Manter essas livrarias, como a Ulmeiro ou a Galileu (Cascais), para falar nas que conheço melhor por ficarem mais próximas das casas em que vivi ou vivo, foi um serviço público, um exercício de cidadania e de teimosia (de resiliência, como agora se diz), sempre com aquele sonho no horizonte.
As leis do dinheiro que regem os nossos dias não se compadecem com utopias, acham-nas uma coisa espúria, e são duras para com quem visiona outras realidades.
As grandes superfícies e os grupos editoriais que se organizaram e dominam o mercado impõem a lei do mais forte e estrangulam quem não se adapta ou não se quer deixar vencer pelas suas regras. A nova lei do arrendamento aperta o nó, apressando o desenlace.
Essas livrarias, que já tinham uma vertente de alfarrabista, deixam de ser verdadeiramente livrarias para passarem a ser apenas alfarrabistas (e, às vezes, antiquários), mas não sendo essa a sua vocação primeira, não tendo o negócio como fito - lembremos o amor aos livros, não o lucro que se pode fazer com eles, e o gosto pela tertúlia, espaço de convívio cultural -, os seus proprietários revelam dificuldade em "reconverterem-se" ou recusam-se a fazê-lo, por princípio ou, até, pela idade e pelo acumular de desilusões da utopia que todos os dias se desfaz.

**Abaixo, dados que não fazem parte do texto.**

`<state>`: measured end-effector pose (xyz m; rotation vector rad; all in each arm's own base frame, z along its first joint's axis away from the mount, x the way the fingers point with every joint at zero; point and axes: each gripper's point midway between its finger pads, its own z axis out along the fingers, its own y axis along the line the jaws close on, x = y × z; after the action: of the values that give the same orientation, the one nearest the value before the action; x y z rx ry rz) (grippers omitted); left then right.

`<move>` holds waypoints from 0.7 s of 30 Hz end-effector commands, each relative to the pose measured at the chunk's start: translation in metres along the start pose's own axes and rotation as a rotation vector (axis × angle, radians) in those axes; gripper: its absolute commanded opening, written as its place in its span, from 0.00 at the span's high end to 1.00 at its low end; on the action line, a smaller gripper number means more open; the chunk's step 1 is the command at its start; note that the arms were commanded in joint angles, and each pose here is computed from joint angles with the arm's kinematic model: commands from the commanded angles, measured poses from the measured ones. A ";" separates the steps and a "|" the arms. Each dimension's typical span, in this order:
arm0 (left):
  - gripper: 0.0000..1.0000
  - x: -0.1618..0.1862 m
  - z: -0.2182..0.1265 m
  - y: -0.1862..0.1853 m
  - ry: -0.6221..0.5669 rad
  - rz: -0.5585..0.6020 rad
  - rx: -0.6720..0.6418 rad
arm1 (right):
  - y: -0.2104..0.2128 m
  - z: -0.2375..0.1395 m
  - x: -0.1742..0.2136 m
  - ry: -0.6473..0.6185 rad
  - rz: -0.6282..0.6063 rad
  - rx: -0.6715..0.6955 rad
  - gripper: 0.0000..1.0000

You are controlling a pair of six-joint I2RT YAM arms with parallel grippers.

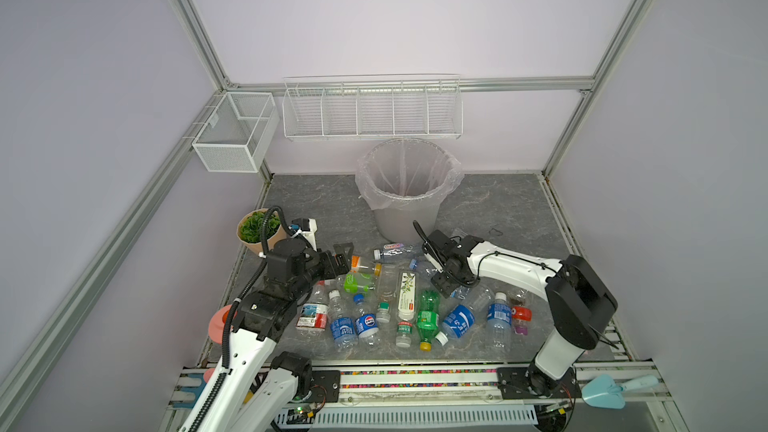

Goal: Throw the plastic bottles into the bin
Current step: 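Lower the right gripper onto the clear Ganten bottle and close on it, then lift the Ganten bottle with the right gripper and carry it over the bin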

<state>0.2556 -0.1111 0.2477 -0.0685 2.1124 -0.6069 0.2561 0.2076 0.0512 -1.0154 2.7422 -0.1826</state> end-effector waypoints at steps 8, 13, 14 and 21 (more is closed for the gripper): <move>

Desejo que a Ulmeiro sobreviva - foram várias as compras que lá fiz e gosto sempre de voltar ao meio da desarrumação das pilhas dos livros, qual explorador de tesouros... - e que o Salvador possa continuar a fazer as suas sonecas entre os livros ou sobre eles.
Mas, sem querer ser agoirento, parece-me tratar-se de uma história com um fim (triste) anunciado.
Restarão, depois, as lamentações pelo sucedido e a saudade de mais um espaço de cultura transformado em memória. Uma imensa memória...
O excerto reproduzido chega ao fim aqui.